TRY IT
What you give back must match the records below exactly.

[EXCERPTED RECORDS Boundary: Start]

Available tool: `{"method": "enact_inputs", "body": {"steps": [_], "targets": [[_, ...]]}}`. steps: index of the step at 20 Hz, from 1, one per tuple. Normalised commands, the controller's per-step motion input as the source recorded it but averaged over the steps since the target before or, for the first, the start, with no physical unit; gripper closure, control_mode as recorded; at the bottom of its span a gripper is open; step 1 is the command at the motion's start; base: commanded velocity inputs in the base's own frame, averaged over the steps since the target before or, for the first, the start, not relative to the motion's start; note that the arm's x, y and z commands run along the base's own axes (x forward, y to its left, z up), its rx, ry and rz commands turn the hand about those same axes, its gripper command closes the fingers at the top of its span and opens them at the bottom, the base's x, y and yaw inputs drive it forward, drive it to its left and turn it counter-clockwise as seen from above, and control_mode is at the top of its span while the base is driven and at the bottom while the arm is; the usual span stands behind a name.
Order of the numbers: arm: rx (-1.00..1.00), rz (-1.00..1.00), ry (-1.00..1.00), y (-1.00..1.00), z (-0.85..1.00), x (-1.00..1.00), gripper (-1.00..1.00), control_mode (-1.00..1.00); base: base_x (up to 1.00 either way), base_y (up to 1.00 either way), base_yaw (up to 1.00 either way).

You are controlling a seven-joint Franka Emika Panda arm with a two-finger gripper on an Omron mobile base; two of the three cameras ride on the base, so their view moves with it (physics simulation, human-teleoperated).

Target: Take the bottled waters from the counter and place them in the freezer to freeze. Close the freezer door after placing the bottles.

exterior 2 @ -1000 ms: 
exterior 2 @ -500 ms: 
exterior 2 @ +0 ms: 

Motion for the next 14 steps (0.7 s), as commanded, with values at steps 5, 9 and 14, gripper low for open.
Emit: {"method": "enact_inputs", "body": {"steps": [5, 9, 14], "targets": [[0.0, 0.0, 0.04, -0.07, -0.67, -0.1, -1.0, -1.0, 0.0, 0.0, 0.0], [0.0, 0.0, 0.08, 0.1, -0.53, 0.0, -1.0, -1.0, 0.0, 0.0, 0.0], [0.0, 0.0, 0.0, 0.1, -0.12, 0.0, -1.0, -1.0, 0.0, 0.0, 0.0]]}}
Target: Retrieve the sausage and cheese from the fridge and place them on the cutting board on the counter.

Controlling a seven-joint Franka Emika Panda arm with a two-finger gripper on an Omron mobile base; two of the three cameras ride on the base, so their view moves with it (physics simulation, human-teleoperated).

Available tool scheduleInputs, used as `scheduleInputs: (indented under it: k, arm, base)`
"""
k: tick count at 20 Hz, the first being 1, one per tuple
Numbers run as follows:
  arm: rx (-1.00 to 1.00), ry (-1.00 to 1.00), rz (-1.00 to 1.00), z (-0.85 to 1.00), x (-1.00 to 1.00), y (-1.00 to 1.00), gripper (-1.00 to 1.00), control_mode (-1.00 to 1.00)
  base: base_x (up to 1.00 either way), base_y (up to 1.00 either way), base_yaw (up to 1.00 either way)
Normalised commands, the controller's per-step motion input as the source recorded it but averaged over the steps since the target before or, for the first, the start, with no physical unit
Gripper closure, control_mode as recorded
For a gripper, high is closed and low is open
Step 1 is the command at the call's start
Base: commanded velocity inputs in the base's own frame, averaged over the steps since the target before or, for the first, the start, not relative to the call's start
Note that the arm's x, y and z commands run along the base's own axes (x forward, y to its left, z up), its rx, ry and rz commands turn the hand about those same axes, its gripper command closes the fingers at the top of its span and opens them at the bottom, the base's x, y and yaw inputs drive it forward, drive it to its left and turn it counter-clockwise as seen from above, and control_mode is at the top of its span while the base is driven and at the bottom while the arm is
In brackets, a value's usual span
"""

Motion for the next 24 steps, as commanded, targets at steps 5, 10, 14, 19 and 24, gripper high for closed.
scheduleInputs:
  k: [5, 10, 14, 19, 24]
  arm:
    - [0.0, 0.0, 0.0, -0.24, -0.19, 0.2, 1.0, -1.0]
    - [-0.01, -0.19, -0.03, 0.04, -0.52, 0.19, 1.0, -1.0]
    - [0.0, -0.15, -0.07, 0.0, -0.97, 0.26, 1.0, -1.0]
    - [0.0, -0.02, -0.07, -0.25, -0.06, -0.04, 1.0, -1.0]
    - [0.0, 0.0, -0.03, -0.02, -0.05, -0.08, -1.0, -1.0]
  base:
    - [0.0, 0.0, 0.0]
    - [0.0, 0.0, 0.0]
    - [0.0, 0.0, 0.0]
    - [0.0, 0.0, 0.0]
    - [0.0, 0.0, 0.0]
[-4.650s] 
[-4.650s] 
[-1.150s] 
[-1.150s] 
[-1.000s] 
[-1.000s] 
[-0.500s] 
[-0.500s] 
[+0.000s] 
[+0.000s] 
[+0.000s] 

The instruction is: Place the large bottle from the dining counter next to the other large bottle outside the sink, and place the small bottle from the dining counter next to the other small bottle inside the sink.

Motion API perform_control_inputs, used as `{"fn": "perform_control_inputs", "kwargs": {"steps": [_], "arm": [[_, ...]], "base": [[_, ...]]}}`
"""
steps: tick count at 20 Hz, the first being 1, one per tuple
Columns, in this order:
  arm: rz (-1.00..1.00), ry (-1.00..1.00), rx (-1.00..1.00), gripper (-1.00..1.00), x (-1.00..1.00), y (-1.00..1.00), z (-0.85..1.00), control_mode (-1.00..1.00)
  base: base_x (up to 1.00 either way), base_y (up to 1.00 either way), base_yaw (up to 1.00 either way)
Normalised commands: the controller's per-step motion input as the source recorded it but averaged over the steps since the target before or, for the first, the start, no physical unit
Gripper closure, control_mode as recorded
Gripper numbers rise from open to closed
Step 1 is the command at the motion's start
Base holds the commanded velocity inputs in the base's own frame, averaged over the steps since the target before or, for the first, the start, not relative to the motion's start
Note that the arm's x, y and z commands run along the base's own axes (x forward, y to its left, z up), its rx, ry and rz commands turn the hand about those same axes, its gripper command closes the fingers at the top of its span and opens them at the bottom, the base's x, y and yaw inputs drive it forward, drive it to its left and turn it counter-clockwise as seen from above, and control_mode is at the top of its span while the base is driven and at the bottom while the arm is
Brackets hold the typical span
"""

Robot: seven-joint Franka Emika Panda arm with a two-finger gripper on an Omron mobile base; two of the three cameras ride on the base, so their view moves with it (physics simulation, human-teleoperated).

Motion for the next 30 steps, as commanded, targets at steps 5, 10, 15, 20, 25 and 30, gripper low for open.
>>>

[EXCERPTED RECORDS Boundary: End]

ANSWER SPACE
Available tool: `{"method": "enact_inputs", "body": {"steps": [_], "targets": [[_, ...]]}}`. steps: index of the step at 20 Hz, from 1, one per tuple. Normalised commands, the controller's per-step motion input as the source recorded it but averaged over the steps since the target before or, for the first, the start, with no physical unit; gripper closure, control_mode as recorded; at the bottom of its span a gripper is open; step 1 is the command at the motion's start; base: commanded velocity inputs in the base's own frame, averaged over the steps since the target before or, for the first, the start, not relative to the motion's start; note that the arm's x, y and z commands run along the base's own axes (x forward, y to its left, z up), its rx, ry and rz commands turn the hand about those same axes, its gripper command closes the fingers at the top of its span and opens them at the bottom, the base's x, y and yaw inputs drive it forward, drive it to its left and turn it counter-clockwise as seen from above, and control_mode is at the top of its span while the base is driven and at the bottom while the arm is; the usual span stands behind a name.
Order of the numbers: arm: rx (-1.00..1.00), rz (-1.00..1.00), ry (-1.00..1.00), y (-1.00..1.00), z (-0.85..1.00), x (-1.00..1.00), gripper (-1.00..1.00), control_mode (-1.00..1.00); base: base_x (up to 1.00 either way), base_y (up to 1.00 either way), base_yaw (up to 1.00 either way).

You are controlling a seven-joint Franka Emika Panda arm with a two-finger gripper on an Omron mobile base; two of the three cameras ride on the base, so their view moves with it (physics simulation, human-teleoperated).

Target: Take the bottled waters from the counter and place them in the freezer to freeze. Close the freezer door after placing the bottles.

exterior 2 @ -1000 ms: 
exterior 2 @ -500 ms: 
exterior 2 @ +0 ms: 

Motion for the next 14 steps (0.7 s), as commanded, with values at steps 5, 9 and 14, gripper low for open.
Emit: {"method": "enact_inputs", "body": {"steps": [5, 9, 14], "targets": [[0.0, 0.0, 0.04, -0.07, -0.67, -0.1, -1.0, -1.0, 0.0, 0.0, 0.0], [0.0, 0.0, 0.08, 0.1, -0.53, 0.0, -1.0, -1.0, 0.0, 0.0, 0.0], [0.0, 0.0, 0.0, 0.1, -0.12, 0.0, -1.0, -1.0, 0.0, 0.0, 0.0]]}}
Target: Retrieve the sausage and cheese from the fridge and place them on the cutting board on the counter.

Controlling a seven-joint Franka Emika Panda arm with a two-finger gripper on an Omron mobile base; two of the three cameras ride on the base, so their view moves with it (physics simulation, human-teleoperated).

Available tool scheduleInputs, used as `scheduleInputs: (indented under it: k, arm, base)`
"""
k: tick count at 20 Hz, the first being 1, one per tuple
Numbers run as follows:
  arm: rx (-1.00 to 1.00), ry (-1.00 to 1.00), rz (-1.00 to 1.00), z (-0.85 to 1.00), x (-1.00 to 1.00), y (-1.00 to 1.00), gripper (-1.00 to 1.00), control_mode (-1.00 to 1.00)
  base: base_x (up to 1.00 either way), base_y (up to 1.00 either way), base_yaw (up to 1.00 either way)
Normalised commands, the controller's per-step motion input as the source recorded it but averaged over the steps since the target before or, for the first, the start, with no physical unit
Gripper closure, control_mode as recorded
For a gripper, high is closed and low is open
Step 1 is the command at the call's start
Base: commanded velocity inputs in the base's own frame, averaged over the steps since the target before or, for the first, the start, not relative to the call's start
Note that the arm's x, y and z commands run along the base's own axes (x forward, y to its left, z up), its rx, ry and rz commands turn the hand about those same axes, its gripper command closes the fingers at the top of its span and opens them at the bottom, the base's x, y and yaw inputs drive it forward, drive it to its left and turn it counter-clockwise as seen from above, and control_mode is at the top of its span while the base is driven and at the bottom while the arm is
In brackets, a value's usual span
"""

Motion for the next 24 steps, as commanded, targets at steps 5, 10, 14, 19 and 24, gripper high for closed.
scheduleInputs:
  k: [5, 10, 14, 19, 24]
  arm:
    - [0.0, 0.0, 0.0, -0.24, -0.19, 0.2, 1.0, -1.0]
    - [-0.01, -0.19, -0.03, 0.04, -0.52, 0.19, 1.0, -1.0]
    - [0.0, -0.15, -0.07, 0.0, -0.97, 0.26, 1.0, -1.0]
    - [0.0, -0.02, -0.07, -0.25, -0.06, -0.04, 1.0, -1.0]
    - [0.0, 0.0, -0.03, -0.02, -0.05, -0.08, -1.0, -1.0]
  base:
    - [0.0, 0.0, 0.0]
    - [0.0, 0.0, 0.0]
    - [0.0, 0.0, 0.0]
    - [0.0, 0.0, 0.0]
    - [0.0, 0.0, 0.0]
[-4.650s] 
[-4.650s] 
[-1.150s] 
[-1.150s] 
[-1.000s] 
[-1.000s] 
[-0.500s] 
[-0.500s] 
[+0.000s] 
[+0.000s] 
[+0.000s] 

The instruction is: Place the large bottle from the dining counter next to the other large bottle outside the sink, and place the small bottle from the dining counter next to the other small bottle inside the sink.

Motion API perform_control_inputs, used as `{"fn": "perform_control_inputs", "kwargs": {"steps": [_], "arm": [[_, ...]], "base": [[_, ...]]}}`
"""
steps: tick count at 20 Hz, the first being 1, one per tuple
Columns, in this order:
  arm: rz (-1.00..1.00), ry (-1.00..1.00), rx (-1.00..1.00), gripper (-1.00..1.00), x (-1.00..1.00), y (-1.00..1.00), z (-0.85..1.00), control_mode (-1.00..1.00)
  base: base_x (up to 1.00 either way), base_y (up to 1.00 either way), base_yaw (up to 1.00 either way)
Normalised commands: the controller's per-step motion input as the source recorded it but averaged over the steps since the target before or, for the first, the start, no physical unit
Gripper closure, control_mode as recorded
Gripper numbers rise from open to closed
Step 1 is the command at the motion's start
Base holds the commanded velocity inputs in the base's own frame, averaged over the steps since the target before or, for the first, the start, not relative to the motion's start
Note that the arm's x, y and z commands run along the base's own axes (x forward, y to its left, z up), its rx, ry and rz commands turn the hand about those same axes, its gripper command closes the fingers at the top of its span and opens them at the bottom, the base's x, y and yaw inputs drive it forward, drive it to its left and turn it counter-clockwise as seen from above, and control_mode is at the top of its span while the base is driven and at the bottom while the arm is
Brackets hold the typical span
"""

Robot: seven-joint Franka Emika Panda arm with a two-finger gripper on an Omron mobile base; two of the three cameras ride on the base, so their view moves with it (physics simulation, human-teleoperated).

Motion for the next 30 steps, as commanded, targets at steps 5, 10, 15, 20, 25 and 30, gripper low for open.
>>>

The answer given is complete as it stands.